クラウド化で解決されること、解決されないこと

 自宅サーバーをクラウド化することで、上記の課題は解決されるのだろうか。一口にクラウドといっても、クラウドベンダーによって特性は異なる。例として、さくらのVPSを見てみよう。メモリ1GBytesでSSD 30GBytes、CPU 2Coreのプランだと月額972円(2016年5月現在、以下の金額表示については同様)となっている。これは上で試算した電気代と比較してみても驚異的である。もう1つの例として、Bluemixの料金を見てみよう。このページは料金計算ができるようになっているが、コンテナー(Docker)でメモリ512MBytes、固定のグローバルIPアドレス2つを選択した場合、無料と表示される(恐らくバーゲン価格なので、料金については常に最新の状況を確認してほしい)。なるほど確かに、これらを見るとクラウド化によってTCOが削減できるというのは間違いなさそうである。

 ここで注意が必要なのは、上記はいずれも(主にメモリやディスクサイズの面で)低スペックの環境であるという点である。例えばインメモリデータグリッドが使い物になるかどうか、ある程度、長期間試験運用してみるため32GBytesのメモリが搭載されたサーバー機が必要だとしよう(多くのクラウドでは、メモリ量とCPUコア数を独立して選択できないので、32GBytesメモリ量を実現できる最低のスペックで比較)。さくらのVPSでは月額3万240円となる。VPSでない、さくらのクラウドで試算すると、月額2万6892円となる。AWSでリザーブドインタンスを使った場合、r3.xlarge(RAM 30.5GBytes)で月額$152.57である。

 AWSの料金は一見、さくらより安く見えるが、AWSではネットワークトラフィックにも課金されるため。実際の請求額はこれよりも高くなるだろう。つまり、このクラスのクラウドを使おうと思うと月額料金は数万となってしまう。もしも2年間維持すれば総額は50万円前後となり、電気代を考えたとしてもハイエンドのPCを自宅に置く方が確実に安上がりとなるだろう。

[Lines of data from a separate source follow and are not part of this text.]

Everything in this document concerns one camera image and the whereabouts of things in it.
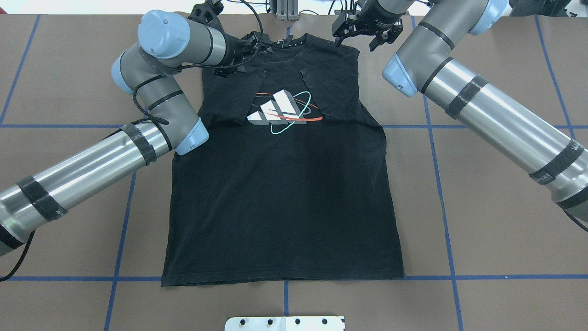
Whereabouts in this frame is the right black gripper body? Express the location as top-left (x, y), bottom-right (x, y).
top-left (340, 5), bottom-right (405, 39)

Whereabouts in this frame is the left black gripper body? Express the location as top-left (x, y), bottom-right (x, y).
top-left (225, 32), bottom-right (271, 77)

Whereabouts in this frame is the black graphic t-shirt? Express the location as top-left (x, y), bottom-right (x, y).
top-left (160, 34), bottom-right (405, 286)

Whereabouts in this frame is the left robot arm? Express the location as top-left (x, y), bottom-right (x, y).
top-left (0, 4), bottom-right (262, 255)

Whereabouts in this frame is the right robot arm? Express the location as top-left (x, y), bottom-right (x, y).
top-left (382, 0), bottom-right (588, 222)

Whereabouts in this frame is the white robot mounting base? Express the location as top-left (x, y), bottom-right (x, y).
top-left (224, 315), bottom-right (346, 331)

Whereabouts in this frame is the aluminium frame post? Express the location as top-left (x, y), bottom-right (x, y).
top-left (270, 0), bottom-right (300, 21)

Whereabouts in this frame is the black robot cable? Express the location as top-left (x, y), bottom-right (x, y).
top-left (0, 230), bottom-right (36, 282)

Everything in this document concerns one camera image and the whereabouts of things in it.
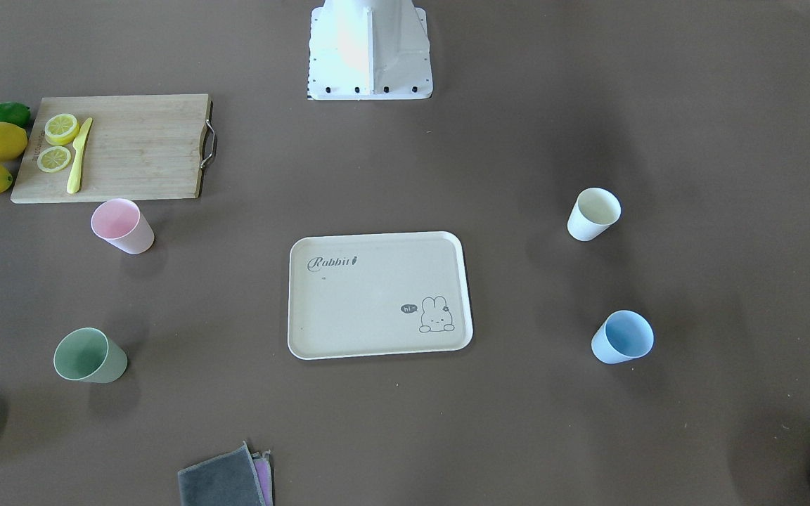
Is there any cream plastic cup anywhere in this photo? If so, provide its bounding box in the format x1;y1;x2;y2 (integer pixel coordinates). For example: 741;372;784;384
567;187;622;241

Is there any pink plastic cup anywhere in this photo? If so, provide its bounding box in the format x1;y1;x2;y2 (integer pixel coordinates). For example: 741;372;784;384
90;198;155;255

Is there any beige rabbit tray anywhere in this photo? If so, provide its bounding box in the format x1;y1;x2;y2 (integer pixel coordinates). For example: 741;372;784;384
288;231;473;360

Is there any blue plastic cup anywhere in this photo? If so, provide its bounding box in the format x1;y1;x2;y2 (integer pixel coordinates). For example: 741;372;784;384
591;310;655;364

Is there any pink folded cloth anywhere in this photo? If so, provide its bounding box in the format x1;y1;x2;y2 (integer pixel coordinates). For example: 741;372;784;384
251;450;274;506

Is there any wooden cutting board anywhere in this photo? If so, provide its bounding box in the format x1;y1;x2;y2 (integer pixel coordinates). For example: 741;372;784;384
11;93;213;204

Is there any grey folded cloth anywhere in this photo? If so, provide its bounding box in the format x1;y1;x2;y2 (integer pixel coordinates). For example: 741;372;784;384
177;444;264;505

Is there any green plastic cup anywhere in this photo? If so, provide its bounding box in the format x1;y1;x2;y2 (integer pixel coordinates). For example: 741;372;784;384
53;327;128;384

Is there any yellow plastic knife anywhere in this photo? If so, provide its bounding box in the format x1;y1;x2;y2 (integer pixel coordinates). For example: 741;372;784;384
65;117;94;195

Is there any lemon half slice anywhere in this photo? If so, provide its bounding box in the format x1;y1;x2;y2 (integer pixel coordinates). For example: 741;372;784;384
37;146;73;173
43;113;80;146

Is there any green lime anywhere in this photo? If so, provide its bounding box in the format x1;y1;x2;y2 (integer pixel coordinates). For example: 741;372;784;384
0;100;32;128

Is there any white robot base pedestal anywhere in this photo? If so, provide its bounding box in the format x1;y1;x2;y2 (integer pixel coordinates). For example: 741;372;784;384
307;1;433;100

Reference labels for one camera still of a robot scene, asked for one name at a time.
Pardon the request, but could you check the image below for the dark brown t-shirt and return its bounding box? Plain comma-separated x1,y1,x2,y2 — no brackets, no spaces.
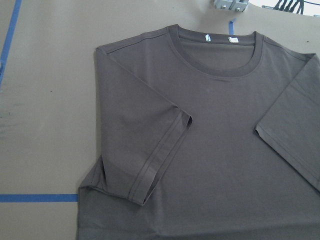
77,24,320,240

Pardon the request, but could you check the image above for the brown paper table cover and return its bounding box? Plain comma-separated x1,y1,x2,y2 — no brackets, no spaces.
0,0,320,240

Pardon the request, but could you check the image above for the grey metal clamp bracket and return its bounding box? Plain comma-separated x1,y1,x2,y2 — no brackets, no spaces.
213,0,249,12

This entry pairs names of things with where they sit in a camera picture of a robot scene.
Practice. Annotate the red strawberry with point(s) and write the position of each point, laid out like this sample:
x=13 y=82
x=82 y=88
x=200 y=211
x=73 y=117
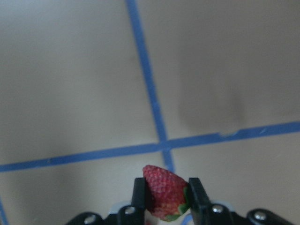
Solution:
x=166 y=195

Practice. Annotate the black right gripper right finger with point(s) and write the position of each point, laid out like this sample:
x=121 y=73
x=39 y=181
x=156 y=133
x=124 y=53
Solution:
x=203 y=210

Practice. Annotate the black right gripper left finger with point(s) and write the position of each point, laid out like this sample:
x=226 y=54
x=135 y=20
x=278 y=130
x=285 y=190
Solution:
x=134 y=213

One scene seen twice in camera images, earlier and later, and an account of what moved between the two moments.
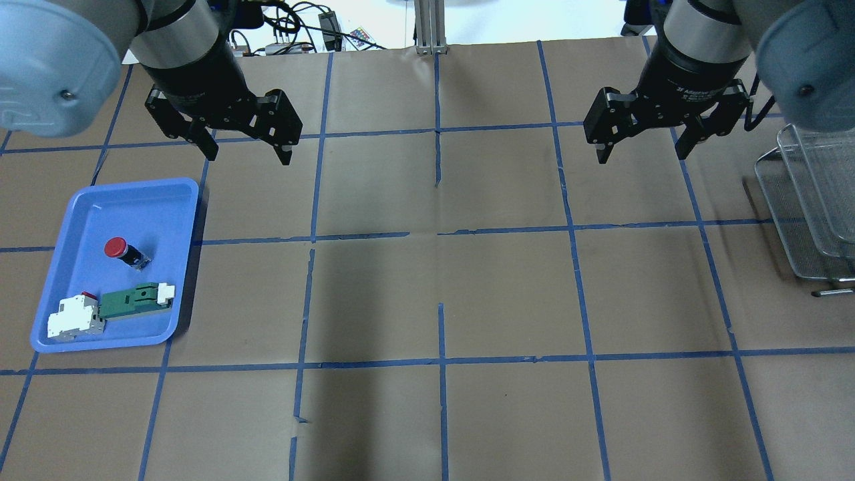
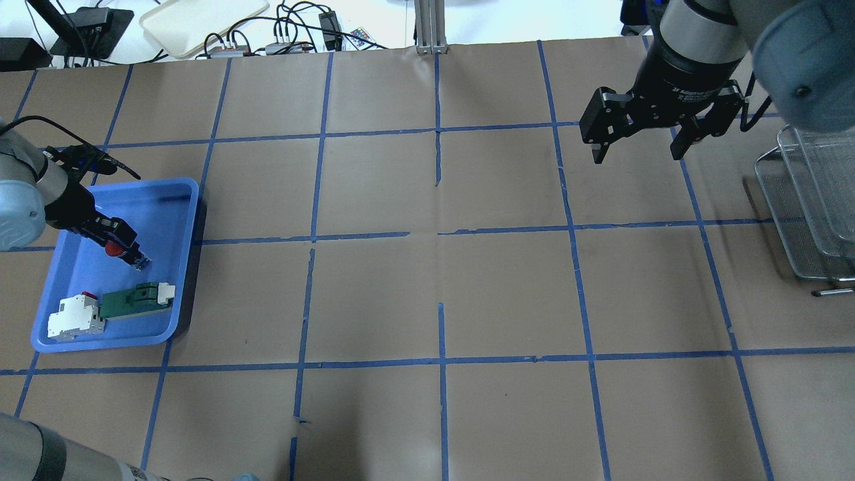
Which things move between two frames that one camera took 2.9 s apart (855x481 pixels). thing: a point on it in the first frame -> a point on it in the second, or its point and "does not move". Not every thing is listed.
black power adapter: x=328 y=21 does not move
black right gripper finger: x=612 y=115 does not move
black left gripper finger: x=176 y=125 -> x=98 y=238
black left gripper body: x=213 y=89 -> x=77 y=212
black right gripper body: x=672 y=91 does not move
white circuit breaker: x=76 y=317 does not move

 もちろんハイスペックサーバーなら常にクラウドが割高というわけではない。きちんと準備をした上で、2時間だけ大量の計算を実行したいという用途であれば、料金は2時間分だけで済むのでクラウドの方が圧倒的に安くて済むだろう。要は特性を考えて適所に使わないとクラウドといえど、かえって割高になってしまうということだ。

最適な「クラウド+自宅サーバー」ミックスを考える

 自宅サーバーとクラウドの強み・弱みが見えてきた。そもそもどちらかに統一する必要はない。最適なコストパフォーマンスを発揮できるような構成を考えてみよう。

クラウドをリバースプロキシにする

 図1はNginxのようなWebサーバーをリバースプロキシとして使用し、自宅サーバーでAPサーバーを稼働する構成例である。この構成では自宅サーバーでは苦手な固定IPアドレスの取得をクラウド側に任せ、クラウドでは割高になってしまうハイスペックサーバーを自宅側に任せることで特性に合わせたすみ分けを実現している。今回はこの構成を実現するための実装を考えてみよう。

図1 クラウド/自宅でサーバーをすみ分け
図1 クラウド/自宅でサーバーをすみ分け

リバースプロキシを構成する

 この構成で問題となるのは、自宅サーバー側に固定IPアドレスがないことだ。Nginxでリクエストを受けても、そのままでは自宅サーバー側にリクエストを転送できない。今回はSSHのリバースポートフォワードを用いて、これを解決することにする。図2はリバースプロキシの構成を詳細化したものである。

図2 リバースプロキシの構成

 autosshコマンドを自宅サーバー側で実行してリバースポートフォワードを用いることで、クラウド側のNginxから自宅サーバー側にリクエストを転送できるようにしている。autosshコマンドは、SSHで接続しつつ、エラーが起きた際には自動的に再接続が実施される。図2で指定しているオプションの意味は以下の通りである。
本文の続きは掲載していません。